Local authorities should buy clean power direct from producers, particularly community schemes, to speed decarbonisation, according to Matthew Clayton, MD at Thrive Renewables.
“If local authorities put out tenders for delivering renewable power direct into the city estate, that would be the fastest way for them to meet Net Zero objectives and ensure genuine local participation,” said Clayton.
Renewables investors and developers, he said, are keen to fund and build projects, which can then be transferred to community ownership over the medium term.
Clayton said Thrive has already developed models that enable that approach in a subsidy-free environment, both private wires for industrial and commercial hosts and bridge funding that enables communities to take control of their own renewable assets.
Based in Bristol, Thrive’s Clayton said the local authority, which hopes to find an institutional partner to fund the first £1bn tranche of its Net Zero programme, stands a good chance of attracting the required investment.
“I think they could get [the £1bn],” said Clayton. “It won’t be overnight, but if an arbitrary line is drawn in ten years and we look back at what has been achieved by the city, it will have made a material impact.”
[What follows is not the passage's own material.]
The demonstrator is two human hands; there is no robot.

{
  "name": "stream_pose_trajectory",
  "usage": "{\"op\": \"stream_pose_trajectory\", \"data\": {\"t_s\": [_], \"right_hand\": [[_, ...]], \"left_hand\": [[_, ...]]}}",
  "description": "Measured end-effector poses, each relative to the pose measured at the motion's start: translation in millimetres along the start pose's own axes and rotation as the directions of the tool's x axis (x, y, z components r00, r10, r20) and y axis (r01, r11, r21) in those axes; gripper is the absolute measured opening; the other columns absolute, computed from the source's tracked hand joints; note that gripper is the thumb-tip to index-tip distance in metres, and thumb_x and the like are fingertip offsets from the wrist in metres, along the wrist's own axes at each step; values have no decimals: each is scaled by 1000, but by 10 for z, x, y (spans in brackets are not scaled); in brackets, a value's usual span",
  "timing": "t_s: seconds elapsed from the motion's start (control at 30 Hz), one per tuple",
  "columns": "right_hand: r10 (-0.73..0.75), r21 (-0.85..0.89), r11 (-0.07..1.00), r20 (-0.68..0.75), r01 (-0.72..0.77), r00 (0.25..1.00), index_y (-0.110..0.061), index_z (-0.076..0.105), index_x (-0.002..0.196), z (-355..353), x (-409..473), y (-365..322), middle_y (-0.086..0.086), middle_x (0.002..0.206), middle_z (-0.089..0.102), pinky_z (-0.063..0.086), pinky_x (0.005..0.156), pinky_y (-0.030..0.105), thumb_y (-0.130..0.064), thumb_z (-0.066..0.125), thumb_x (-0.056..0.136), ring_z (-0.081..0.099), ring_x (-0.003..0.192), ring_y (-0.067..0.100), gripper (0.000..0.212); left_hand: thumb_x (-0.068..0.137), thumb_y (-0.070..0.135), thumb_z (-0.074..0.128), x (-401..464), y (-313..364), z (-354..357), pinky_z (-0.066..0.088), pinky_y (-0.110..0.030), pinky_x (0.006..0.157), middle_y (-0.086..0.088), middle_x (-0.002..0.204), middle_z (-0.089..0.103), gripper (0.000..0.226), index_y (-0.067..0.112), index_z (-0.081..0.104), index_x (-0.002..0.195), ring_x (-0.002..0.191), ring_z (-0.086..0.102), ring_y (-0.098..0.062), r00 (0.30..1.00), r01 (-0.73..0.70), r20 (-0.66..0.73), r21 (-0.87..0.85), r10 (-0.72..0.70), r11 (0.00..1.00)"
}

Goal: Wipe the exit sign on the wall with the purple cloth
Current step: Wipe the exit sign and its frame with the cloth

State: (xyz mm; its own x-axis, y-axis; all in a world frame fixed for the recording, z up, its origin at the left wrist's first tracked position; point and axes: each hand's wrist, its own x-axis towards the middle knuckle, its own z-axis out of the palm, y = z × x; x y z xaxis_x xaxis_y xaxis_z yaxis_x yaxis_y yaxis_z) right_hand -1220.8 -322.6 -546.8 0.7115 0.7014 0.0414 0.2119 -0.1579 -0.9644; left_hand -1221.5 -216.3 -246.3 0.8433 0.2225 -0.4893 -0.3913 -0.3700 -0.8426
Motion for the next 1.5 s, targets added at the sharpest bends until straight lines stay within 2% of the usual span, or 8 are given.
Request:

Clayton said the “intention and appetite” to decarbonise is “definitely there” from local authorities, with Bristol “probably leading the way”.
“But the most powerful thing local authorities could do is look to purchase renewable energy directly from local energy projects.”
Liquidity issue
In the broader market, he said utilities and trading entities also “have a role to play” in rebuilding the longer-term power markets required in a post-subsidy world.
“Fifteen years ago [pre-subsidies], energy traders were routinely trading, five, ten, fifteen-year futures around Europe. But then subsidies meant that the need for longer-term liquidity in the market evaporated,” said Clayton.
“Now subsidies have ended, bar for nuclear and offshore wind, the energy market needs to again provide that longer-term certainty so investors can hang decisions on those contracts.”
Clayton said given appetite for longer-term futures has returned, “I’m optimistic that we will see that liquidity start to stretch out again.”
If it does not, he suggested, “frankly nothing will get built.”